We can also verify the activity of funds from the cost, see the figure below:


It is already obvious on ETH that users' investment tendency has shifted from active investment to passive investment, so it is unrealistic to expect the BTC ecosystem to flourish as long as there is DEFI in the short term.

New pattern judgment:

The BTC ecosystem narrative needs time to develop, and DEFI is only basic infrastructure, but it may not be able to lead this round of development.

Activating BTC holders to use BTC is the top priority, and the staking and re-staking tracks will be the key to achieving this step. The native staking scheme realizes the safe use of BTC, and the yield of Restaking attracts the continuous development of this process.

3.6 Exploration of the Game Industry

Games were a star track in the last round and received huge amounts of financing. We once thought that they were one of the keys to achieving Web3 mass adoption. However, until now, we have not seen such an effect. Although there are factors such as "it takes time to develop good games", in my opinion, the core problem of "Web3 game economics" has not been solved.

The most eye-catching game in the last round was the popular "running shoes", but its life cycle of only about "2-3 months" made this economic model destined not to be a paradigm that can achieve sustained success.
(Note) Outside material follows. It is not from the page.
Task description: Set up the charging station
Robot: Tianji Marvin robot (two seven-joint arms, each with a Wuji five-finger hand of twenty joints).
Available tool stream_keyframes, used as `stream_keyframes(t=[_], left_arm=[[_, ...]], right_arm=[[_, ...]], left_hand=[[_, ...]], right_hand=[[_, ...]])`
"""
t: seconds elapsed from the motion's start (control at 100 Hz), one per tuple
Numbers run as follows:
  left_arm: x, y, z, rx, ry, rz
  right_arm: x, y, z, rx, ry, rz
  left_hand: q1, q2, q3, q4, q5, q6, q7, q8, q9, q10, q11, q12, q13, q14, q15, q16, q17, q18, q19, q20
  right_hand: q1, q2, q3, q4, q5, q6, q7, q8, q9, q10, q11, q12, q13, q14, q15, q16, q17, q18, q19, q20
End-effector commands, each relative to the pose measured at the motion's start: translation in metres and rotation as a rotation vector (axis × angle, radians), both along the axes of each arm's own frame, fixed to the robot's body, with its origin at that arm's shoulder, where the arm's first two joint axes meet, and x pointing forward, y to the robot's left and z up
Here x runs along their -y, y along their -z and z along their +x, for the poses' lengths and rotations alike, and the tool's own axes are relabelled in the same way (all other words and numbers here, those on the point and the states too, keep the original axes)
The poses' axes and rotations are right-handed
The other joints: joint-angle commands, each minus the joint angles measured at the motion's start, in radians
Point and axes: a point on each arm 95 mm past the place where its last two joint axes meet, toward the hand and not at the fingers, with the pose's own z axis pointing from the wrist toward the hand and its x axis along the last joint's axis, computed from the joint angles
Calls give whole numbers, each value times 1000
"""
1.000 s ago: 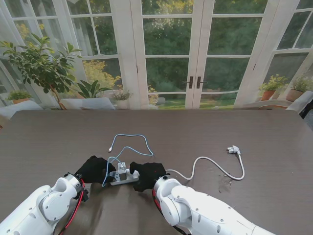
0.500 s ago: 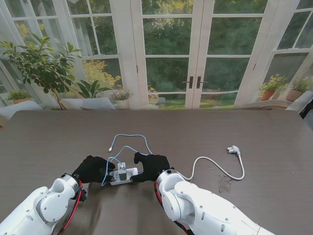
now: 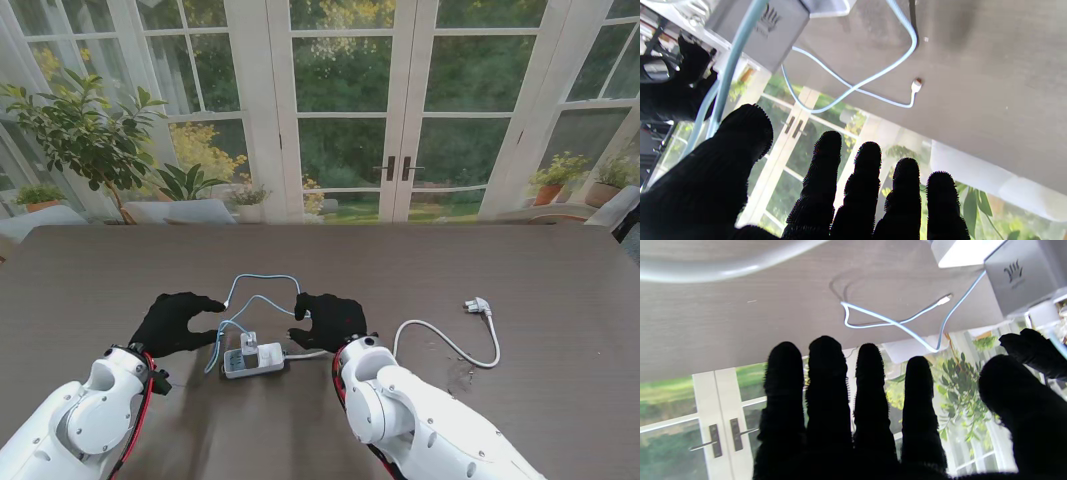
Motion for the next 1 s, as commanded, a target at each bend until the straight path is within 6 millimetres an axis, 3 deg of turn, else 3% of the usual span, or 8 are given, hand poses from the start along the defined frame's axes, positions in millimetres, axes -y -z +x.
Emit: stream_keyframes(t=[0.0,0.18,0.41,0.56,0.76,0.99], left_arm=[[1,-6,-1,11,-19,-23],[-1,-15,-4,58,-89,-131],[6,-17,-12,104,-129,-247],[13,-15,-15,132,-145,-308],[20,-11,-19,139,-159,-369],[22,-13,-24,160,-173,-372]], right_arm=[[1,-4,-6,-11,-11,29],[23,-17,-12,10,34,139],[51,-26,-20,33,93,328],[67,-29,-23,54,126,414],[91,-17,-29,52,142,514],[103,-9,-37,82,171,607]], left_hand=[[-10,22,-36,-1,-20,-1,-6,-9,-30,-21,-13,-20,-40,-24,-30,-21,-26,-33,-40,-24],[3,22,-36,1,-51,42,-31,-29,-77,-20,-31,-54,-84,-48,-51,-53,-42,-58,-108,-68],[9,15,-38,2,-65,42,-36,-37,-103,-22,-35,-69,-111,-57,-58,-70,-54,-69,-134,-85],[12,12,-41,2,-66,40,-32,-36,-117,-25,-37,-77,-123,-57,-64,-80,-62,-73,-155,-96],[21,-3,-42,3,-72,43,-34,-36,-126,-18,-39,-84,-127,-56,-71,-89,-66,-67,-184,-108],[18,-5,-42,2,-68,50,-32,-35,-120,-18,-35,-85,-122,-52,-71,-91,-61,-63,-192,-109]], right_hand=[[0,-30,56,-3,46,-3,-446,28,-24,7,-16,-27,-39,5,-53,-1032,-31,29,-51,-24],[28,-74,134,-6,43,0,-433,44,-37,-19,-50,-68,-101,-18,-161,-1093,-71,4,-140,-61],[69,-162,204,0,-38,6,-456,35,-86,-42,-52,-89,-153,-41,-208,-1131,-92,-16,-176,-72],[56,-179,199,-6,-40,5,-449,38,-95,-49,-45,-91,-170,-47,-221,-1145,-103,-23,-198,-81],[38,-189,159,-18,-55,-15,-456,34,-113,-63,-46,-98,-215,-35,-246,-1167,-150,-2,-269,-107],[41,-194,155,-20,-43,-15,-449,35,-104,-65,-41,-98,-219,-31,-252,-1176,-152,25,-310,-110]])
Of course, we can see a lot of exploration in the game track, such as:

① Start to emphasize the combination of "playability" + "economy". Excessive pursuit of economy will inevitably turn the game into a short-lived Ponzi. Moreover, Crypto users pay special attention to "economy" due to their characteristics. Once the economy declines, they will move positions. At the same time, the number of people in the circle is limited after all. Only by attracting more people outside the circle through "playability" can the game develop longer-term;

② No longer excessively pursue data, there is a more prudent design for the token economic model, and various means are used to control the release and consumption of tokens within the game to maximize the game cycle.

Take Big Time and Pixels as examples. After 6 months, the former and 3 months, the latter still have many people participating and making profits.



New Pattern Judgment

The game industry is constantly exploring. With many games to be launched in the second half of the year, the current market lacks hot spots, and the game track may usher in an explosion.

The simple "buy mother coin strategy" is likely to fail in this round, because game projects will focus on maintaining long-term nature, so it is likely to be a good strategy to allow game participants to profit during the game process, rather than pushing up token prices; but at the same time, the profit margin of the single number will also be greatly compressed, so the studio is likely to have more advantages.

4. Conclusion

In my limited understanding, the fundamentals (main tone) of this round of industry have changed, and the endogenous logic of many tracks has also changed dramatically. What we can and must do is to "adjust our cognition" to adapt to the [new pattern of industry development]. Here, we are not only ordinary users like you and me, but also participants of other identities in the industry.

As the industry gradually matures, the degree of game will further intensify. It is meaningless to be complacent and complain. Considering from the opposite side of the game, perhaps we can find the "balance point".